Segfault when using an invalid TID for a BAM HeaderView #505
Description
The bug
Hello! I found that indexing into a BAM HeaderView with a TID outside of its range of references causes a segfault. Specifically, this happens when rust_htslib::bam::HeaderView::tid2name(…) is called. Here's a minimal example:
fn main() {
use ::rust_htslib::bam::{Header, HeaderView};
let header = Header::new();
let header_view = HeaderView::from_header(&header);
_ = header_view.tid2name(0);
}It looks to me like the problem is that tid2name(…) doesn't check its input before calling the C binding for htslib's sam_hdr_tid2name. Maybe some edit to its definition like this would help, without changing the API:
pub fn tid2name(&self, tid: u32) -> &[u8] {
if self.target_count() > tid {
unsafe { ffi::CStr::from_ptr(htslib::sam_hdr_tid2name(self.inner, tid as i32)).to_bytes() }
} else {
panic!(<some error message>)
}
}But I'm no expert on the inner workings of htslib, so I'm not certain that that's a complete solution. Just a guess.
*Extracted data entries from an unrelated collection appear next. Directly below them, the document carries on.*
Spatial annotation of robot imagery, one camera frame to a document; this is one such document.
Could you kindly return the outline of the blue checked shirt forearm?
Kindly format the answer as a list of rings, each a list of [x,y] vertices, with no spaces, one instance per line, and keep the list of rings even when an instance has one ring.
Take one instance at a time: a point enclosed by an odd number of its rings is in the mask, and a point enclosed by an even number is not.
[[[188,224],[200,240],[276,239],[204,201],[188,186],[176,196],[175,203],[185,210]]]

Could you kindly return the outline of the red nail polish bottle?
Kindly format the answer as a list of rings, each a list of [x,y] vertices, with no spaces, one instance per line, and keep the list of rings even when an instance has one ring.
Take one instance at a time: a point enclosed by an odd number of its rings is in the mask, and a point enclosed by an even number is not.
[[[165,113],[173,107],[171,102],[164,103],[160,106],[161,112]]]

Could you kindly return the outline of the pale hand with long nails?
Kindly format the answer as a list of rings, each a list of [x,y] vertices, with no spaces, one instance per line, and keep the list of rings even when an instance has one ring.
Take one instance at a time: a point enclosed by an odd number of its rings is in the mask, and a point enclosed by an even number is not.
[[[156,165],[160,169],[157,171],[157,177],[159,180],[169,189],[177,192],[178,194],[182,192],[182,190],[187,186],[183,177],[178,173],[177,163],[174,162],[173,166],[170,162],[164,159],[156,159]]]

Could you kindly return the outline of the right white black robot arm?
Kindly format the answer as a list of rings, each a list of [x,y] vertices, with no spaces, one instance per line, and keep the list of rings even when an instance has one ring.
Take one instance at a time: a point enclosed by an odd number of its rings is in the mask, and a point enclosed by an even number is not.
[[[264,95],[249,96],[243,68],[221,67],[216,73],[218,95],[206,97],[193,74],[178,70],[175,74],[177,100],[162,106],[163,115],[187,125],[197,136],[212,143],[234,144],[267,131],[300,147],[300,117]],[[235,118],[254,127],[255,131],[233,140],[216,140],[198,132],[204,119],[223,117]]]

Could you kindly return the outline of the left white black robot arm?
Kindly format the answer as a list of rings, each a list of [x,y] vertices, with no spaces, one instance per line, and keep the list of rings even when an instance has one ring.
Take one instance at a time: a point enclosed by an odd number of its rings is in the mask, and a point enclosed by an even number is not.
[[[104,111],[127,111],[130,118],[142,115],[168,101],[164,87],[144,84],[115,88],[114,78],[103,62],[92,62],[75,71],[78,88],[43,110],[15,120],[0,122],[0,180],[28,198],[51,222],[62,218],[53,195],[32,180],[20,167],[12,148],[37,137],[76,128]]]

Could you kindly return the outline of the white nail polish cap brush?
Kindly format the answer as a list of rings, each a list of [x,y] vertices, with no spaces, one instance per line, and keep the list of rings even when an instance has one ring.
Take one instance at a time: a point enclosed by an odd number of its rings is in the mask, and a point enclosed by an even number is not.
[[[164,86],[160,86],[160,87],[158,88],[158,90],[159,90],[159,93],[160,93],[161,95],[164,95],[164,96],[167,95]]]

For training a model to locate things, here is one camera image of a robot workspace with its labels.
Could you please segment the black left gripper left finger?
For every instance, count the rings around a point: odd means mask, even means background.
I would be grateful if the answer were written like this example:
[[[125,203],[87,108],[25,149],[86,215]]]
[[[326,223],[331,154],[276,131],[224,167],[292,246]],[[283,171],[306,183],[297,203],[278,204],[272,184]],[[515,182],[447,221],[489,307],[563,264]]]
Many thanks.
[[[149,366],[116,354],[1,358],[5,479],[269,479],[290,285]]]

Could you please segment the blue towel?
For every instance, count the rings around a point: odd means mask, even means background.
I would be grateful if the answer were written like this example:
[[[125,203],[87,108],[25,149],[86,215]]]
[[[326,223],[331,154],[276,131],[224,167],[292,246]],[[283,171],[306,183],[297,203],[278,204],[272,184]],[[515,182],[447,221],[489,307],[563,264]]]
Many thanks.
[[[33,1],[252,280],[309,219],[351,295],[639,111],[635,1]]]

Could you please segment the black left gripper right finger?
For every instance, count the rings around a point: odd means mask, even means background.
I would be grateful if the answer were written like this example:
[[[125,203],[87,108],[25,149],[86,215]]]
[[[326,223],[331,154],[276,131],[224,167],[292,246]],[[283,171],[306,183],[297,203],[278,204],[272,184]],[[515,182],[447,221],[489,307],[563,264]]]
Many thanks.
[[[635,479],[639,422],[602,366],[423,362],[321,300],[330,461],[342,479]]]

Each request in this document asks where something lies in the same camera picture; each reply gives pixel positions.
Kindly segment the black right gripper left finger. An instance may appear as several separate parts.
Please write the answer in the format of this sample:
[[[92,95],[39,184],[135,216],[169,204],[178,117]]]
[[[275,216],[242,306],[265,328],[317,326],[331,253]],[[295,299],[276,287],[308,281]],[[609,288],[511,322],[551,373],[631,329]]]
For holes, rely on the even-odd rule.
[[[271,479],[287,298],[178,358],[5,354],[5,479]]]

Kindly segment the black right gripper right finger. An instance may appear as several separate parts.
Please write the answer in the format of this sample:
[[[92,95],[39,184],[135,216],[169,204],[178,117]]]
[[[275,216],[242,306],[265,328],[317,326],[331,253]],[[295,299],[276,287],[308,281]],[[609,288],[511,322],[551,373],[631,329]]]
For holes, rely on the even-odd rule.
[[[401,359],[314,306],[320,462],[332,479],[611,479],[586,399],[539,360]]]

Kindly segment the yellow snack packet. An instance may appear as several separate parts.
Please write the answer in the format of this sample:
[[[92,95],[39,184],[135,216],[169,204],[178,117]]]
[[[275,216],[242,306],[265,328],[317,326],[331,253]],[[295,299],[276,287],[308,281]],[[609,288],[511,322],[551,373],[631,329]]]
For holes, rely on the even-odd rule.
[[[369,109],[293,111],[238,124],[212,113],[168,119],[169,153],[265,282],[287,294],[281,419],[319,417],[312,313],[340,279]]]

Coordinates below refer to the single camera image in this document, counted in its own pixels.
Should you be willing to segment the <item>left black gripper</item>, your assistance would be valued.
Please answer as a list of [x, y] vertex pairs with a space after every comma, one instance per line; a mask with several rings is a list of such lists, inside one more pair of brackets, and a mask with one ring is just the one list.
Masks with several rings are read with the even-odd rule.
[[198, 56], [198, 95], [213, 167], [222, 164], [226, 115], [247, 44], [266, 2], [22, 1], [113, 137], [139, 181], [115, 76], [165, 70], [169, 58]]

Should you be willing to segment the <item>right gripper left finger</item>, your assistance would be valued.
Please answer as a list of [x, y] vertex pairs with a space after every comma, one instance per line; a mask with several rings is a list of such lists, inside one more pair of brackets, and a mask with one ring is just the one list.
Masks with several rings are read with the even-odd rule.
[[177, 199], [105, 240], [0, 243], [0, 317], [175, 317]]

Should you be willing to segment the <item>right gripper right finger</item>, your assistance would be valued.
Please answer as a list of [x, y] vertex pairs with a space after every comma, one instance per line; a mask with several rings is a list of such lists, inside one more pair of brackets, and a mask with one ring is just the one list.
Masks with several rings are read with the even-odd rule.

From what I can tell, the only place in rust-htslib that tid2name(…) is being used is in the rust_htslib::bam::record::Record implementation of bio_types::genome::AbstractInterval::contig(). That's where I ran into this issue: I called .contig() after setting the Record's TID to an invalid value.
I hope this was helpful!
Some version details
rust-htslib version: 0.51.0
output from cargo -v version:
cargo 1.92.0 (Homebrew)
release: 1.92.0
host: aarch64-apple-darwin
libgit2: 1.9.2 (sys:0.20.2 system)
libcurl: 8.7.1 (sys:0.4.83+curl-8.15.0 system ssl:(SecureTransport) LibreSSL/3.3.6)
os: Mac OS 15.7.3 [64-bit]
output from rustc -v version:
rustc 1.92.0 (ded5c06cf 2025-12-08) (Homebrew)
binary: rustc
commit-hash: ded5c06cf21d2b93bffd5d884aa6e96934ee4234
commit-date: 2025-12-08
host: aarch64-apple-darwin
release: 1.92.0
LLVM version: 21.1.7
Please let me know if there's any other info I ought to provide. Thank you!